Voice Tech Landscape: 150+ Infrastructure, Horizontal and Vertical Startups Mapped and Analysed

Savina van der Straten
Point Nine Land
Published in
8 min readDec 13, 2017

This post is the third part of our Voice Tech Series (Part 1 and Part 2).

In an attempt to draw an accurate picture of the current B2B Voice software ecosystem, I listed and mapped 150+ B2B Voice Tech Software startups below.

This list is a starting point and probably far from exhaustive. If you spot companies that are missing or miscategorised, feel free to contact us. If your Voice Tech company is not on the map, please fill this form and we’ll add you. The approach and data set behind the landscape diagram is detailed in the last section of this post.

1. Horizontal Voice Tech Applications

The most popular Horizontal Voice Application categories are Productivity (41.1%), Customer Support (17.8%), Business Intelligence (13.7%) and Sales (11%).

Looking at the average and median funding, excluding public companies for the most popular categories, Customer Support and Business Intelligence (BI) are the categories with the highest average amount raised.

Voice is and will remain a key channel in customer service

It is no surprise that Customer Support is one of the leading categories as voice still is and will most likely remain a key component in customer service. Interestingly, the two companies that raised more than $100M in this category (Afiniti and Interactions) were founded in the early 2000’s when speech recognition technology was still suboptimal. This probably shows that early Customer Support voice products already had an obvious ROI (faster response time to customers and lower workforce costs) even with limited capabilities such as basic calls qualification or routing. New players like our portfolio company CallDesk are leveraging the latest advances in speech recognition, intent recognition and dialog management to categorise repetitive calls with great accuracy and handle them accordingly.

Tools that unlock intelligence from massive call data create value even if basic

The two biggest companies in Business Intelligence (Nice and Verint that are both public) were founded before 2000. These tools allow their clients to unlock business intelligence from thousands of hours of calls that would probably not be analysed otherwise. Even with imperfect accuracy, they provided value from the start. In addition, their use cases don’t require speech recognition to be as fast as in other contexts.

Sales and Productivity are emerging categories with most of the companies founded after 2010.

Sales Voice applications needed higher tech maturity but are now entering a race

Sales voice applications emerged later than Business Intelligence and Customer Support applications. I believe this is because the bar to provide significant ROI is set higher and the technology was just not good enough until 5 years ago. Getting insights from customer calls and meetings and coaching sales reps is critical for any business.
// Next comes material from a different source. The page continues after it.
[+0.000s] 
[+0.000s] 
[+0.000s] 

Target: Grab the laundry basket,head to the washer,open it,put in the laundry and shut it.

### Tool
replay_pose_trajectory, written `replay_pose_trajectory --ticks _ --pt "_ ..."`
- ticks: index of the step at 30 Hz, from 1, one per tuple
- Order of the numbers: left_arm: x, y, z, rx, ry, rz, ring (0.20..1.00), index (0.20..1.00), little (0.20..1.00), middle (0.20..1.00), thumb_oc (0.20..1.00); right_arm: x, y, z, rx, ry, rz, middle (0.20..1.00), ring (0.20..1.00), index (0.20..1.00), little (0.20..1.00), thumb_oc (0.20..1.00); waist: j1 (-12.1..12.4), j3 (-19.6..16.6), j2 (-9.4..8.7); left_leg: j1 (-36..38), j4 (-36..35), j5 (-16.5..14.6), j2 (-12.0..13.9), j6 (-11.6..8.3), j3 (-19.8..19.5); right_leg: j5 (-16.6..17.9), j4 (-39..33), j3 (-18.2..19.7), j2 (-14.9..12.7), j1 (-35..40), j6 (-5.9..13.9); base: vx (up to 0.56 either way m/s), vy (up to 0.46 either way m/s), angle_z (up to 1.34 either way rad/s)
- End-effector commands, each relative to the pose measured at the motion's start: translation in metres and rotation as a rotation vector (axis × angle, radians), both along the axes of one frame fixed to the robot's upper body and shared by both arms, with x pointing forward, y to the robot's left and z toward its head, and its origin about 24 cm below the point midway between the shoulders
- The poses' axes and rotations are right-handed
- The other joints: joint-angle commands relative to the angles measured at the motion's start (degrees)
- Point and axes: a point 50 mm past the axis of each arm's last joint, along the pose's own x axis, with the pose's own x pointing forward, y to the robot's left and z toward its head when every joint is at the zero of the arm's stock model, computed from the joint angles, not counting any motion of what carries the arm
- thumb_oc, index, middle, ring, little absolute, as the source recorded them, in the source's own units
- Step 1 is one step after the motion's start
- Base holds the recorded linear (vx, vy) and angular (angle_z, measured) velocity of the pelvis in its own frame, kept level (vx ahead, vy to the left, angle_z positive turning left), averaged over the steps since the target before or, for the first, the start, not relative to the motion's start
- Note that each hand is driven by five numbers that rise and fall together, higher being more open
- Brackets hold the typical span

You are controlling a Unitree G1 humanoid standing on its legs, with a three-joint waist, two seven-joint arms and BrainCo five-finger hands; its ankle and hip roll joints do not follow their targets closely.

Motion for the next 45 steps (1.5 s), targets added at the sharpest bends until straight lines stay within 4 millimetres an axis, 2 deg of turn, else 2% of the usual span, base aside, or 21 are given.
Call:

Relying on a tool instead of a human to perform these tasks requires much more complex tech than what was needed to perform simple routing of incoming calls or to extract basic information from them. There is a massive opportunity here — email optimisation is a multi billion dollar market and sales is still mostly done over the phone. And that’s perhaps why the space is getting quite competitive already with Gong, TalkIQ and Chorus each raising over $10M.

Productivity Voice applications are sprouting up thanks to the democratization of software but $ aren’t following yet

The emergence of many Productivity applications like automatic meeting note tools over the last few years is probably driven by the democratization of the underlying software building blocks. In fact, it is a fairly easy use case to start with today as you can basically bundle several APIs together, let a couple of freelancers polish the API responses and sell the resulting product to the long tail of the market without having to go through complex Enterprise Sales. Having a tool to take notes and summarising meetings/calls automatically is highly valuable. However, the quality of the output of most of these tools is not great at this stage (at least for those with limited manual review) and none of them have a great deal of traction yet as tolerance for error is low. Additionally, no major differentiation is apparent yet and it is hard to pick a winner at this point. There is also some concerns about the long term defensibility of these services as the gradual commoditization of software building blocks will increase competition and drive the prices down. This is reflected in the average and median amounts raised which is relatively low compared to other categories.

2. Vertical Applications in Voice Tech

In terms of Vertical applications, Healthcare is the most popular category (47.1%) by far followed by Finance (14.7%), E-commerce (14.7%) and Manufacturing/Supply chain (14.7%). E-commerce and Finance are the categories with the highest average amount raised when looking at average and median funding.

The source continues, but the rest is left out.